What you should do -> Set the data down once more, exactly as it is written.

Exercise data ->
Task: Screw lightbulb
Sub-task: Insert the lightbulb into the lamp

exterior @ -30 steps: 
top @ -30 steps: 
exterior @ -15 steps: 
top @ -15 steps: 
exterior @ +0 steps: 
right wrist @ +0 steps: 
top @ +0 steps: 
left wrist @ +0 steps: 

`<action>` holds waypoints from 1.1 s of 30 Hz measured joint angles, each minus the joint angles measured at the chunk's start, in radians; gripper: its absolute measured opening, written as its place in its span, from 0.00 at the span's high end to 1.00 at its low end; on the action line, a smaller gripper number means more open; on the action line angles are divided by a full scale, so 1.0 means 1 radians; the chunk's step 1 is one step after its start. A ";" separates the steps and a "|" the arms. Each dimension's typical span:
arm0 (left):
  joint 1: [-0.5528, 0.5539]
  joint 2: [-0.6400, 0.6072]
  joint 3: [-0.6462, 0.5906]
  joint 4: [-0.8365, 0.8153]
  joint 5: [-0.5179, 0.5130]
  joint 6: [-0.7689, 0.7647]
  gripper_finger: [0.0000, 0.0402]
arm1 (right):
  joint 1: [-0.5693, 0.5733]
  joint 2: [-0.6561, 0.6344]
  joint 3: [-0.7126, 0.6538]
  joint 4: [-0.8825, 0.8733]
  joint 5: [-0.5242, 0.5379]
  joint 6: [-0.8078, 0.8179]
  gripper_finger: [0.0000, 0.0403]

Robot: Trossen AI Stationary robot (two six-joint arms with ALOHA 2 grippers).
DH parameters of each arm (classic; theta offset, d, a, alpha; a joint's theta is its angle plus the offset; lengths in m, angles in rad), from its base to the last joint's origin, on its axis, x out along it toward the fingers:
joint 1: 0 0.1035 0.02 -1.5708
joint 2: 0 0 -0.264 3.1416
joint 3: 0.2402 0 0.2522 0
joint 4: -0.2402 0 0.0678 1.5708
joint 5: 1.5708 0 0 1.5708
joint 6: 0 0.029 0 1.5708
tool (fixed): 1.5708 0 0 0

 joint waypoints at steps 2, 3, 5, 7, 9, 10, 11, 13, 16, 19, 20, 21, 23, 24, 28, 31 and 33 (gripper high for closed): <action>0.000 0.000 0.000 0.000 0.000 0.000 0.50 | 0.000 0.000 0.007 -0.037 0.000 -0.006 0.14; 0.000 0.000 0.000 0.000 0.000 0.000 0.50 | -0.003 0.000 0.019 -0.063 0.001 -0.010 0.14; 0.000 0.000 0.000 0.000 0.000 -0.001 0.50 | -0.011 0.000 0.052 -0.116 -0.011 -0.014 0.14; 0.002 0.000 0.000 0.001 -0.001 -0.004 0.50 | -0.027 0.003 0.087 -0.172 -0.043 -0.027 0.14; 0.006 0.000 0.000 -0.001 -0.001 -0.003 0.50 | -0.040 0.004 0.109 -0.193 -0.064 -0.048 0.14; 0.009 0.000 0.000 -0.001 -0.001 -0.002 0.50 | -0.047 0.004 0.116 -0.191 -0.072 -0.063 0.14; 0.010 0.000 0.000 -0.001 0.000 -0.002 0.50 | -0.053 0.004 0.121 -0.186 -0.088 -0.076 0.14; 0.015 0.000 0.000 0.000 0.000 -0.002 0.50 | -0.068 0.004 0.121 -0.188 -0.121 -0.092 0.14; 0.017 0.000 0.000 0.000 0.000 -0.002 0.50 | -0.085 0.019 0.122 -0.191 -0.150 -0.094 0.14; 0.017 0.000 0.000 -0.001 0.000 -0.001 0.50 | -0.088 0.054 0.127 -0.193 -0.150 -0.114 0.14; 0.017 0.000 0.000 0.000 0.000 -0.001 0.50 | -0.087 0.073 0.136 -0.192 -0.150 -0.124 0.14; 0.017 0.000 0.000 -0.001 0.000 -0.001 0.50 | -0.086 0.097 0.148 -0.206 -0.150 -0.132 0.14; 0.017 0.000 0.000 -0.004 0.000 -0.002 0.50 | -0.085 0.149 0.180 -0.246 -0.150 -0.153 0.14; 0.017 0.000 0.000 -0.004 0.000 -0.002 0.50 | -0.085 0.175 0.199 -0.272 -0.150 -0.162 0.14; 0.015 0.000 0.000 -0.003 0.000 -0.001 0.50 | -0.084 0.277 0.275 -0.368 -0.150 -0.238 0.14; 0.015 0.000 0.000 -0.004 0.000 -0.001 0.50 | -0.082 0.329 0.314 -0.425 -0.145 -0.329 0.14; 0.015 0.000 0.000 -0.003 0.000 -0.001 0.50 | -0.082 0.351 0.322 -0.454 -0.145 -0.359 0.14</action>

Reply to the exercise ->
Task: Screw lightbulb
Sub-task: Insert the lightbulb into the lamp

exterior @ -30 steps: 
top @ -30 steps: 
exterior @ -15 steps: 
top @ -15 steps: 
exterior @ +0 steps: 
right wrist @ +0 steps: 
top @ +0 steps: 
left wrist @ +0 steps: 

`<action>` holds waypoints from 1.1 s of 30 Hz measured joint angles, each minus the joint angles measured at the chunk's start, in radians; gripper: its absolute measured opening, written as its place in its span, from 0.00 at the span's high end to 1.00 at its low end; on the action line, a smaller gripper number means more open; on the action line angles are divided by a full scale, so 1.0 means 1 radians; the chunk's step 1 is one step after its start. A ";" separates the steps and a "|" the arms. Each dimension's typical span:
arm0 (left):
  joint 1: [-0.5528, 0.5539]
  joint 2: [-0.6400, 0.6072]
  joint 3: [-0.6462, 0.5906]
  joint 4: [-0.8365, 0.8153]
  joint 5: [-0.5179, 0.5130]
  joint 6: [-0.7689, 0.7647]
  gripper_finger: [0.0000, 0.0402]
arm1 (right):
  joint 1: [-0.5693, 0.5733]
  joint 2: [-0.6561, 0.6344]
  joint 3: [-0.7126, 0.6538]
  joint 4: [-0.8825, 0.8733]
  joint 5: [-0.5242, 0.5379]
  joint 6: [-0.8078, 0.8179]
  gripper_finger: [0.0000, 0.0403]

Robot: Trossen AI Stationary robot (two six-joint arms with ALOHA 2 grippers).
DH parameters of each arm (classic; theta offset, d, a, alpha; a joint's theta is its angle plus the offset; lengths in m, angles in rad), from its base to the last joint's origin, on its axis, x out along it toward the fingers:
joint 1: 0 0.1035 0.02 -1.5708
joint 2: 0 0 -0.264 3.1416
joint 3: 0.2402 0 0.2522 0
joint 4: -0.2402 0 0.0678 1.5708
joint 5: 1.5708 0 0 1.5708
joint 6: 0 0.029 0 1.5708
tool (fixed): 1.5708 0 0 0

 joint waypoints at steps 2, 3, 5, 7, 9, 10, 11, 13, 16, 19, 20, 21, 23, 24, 28, 31 and 33 (gripper high for closed): <action>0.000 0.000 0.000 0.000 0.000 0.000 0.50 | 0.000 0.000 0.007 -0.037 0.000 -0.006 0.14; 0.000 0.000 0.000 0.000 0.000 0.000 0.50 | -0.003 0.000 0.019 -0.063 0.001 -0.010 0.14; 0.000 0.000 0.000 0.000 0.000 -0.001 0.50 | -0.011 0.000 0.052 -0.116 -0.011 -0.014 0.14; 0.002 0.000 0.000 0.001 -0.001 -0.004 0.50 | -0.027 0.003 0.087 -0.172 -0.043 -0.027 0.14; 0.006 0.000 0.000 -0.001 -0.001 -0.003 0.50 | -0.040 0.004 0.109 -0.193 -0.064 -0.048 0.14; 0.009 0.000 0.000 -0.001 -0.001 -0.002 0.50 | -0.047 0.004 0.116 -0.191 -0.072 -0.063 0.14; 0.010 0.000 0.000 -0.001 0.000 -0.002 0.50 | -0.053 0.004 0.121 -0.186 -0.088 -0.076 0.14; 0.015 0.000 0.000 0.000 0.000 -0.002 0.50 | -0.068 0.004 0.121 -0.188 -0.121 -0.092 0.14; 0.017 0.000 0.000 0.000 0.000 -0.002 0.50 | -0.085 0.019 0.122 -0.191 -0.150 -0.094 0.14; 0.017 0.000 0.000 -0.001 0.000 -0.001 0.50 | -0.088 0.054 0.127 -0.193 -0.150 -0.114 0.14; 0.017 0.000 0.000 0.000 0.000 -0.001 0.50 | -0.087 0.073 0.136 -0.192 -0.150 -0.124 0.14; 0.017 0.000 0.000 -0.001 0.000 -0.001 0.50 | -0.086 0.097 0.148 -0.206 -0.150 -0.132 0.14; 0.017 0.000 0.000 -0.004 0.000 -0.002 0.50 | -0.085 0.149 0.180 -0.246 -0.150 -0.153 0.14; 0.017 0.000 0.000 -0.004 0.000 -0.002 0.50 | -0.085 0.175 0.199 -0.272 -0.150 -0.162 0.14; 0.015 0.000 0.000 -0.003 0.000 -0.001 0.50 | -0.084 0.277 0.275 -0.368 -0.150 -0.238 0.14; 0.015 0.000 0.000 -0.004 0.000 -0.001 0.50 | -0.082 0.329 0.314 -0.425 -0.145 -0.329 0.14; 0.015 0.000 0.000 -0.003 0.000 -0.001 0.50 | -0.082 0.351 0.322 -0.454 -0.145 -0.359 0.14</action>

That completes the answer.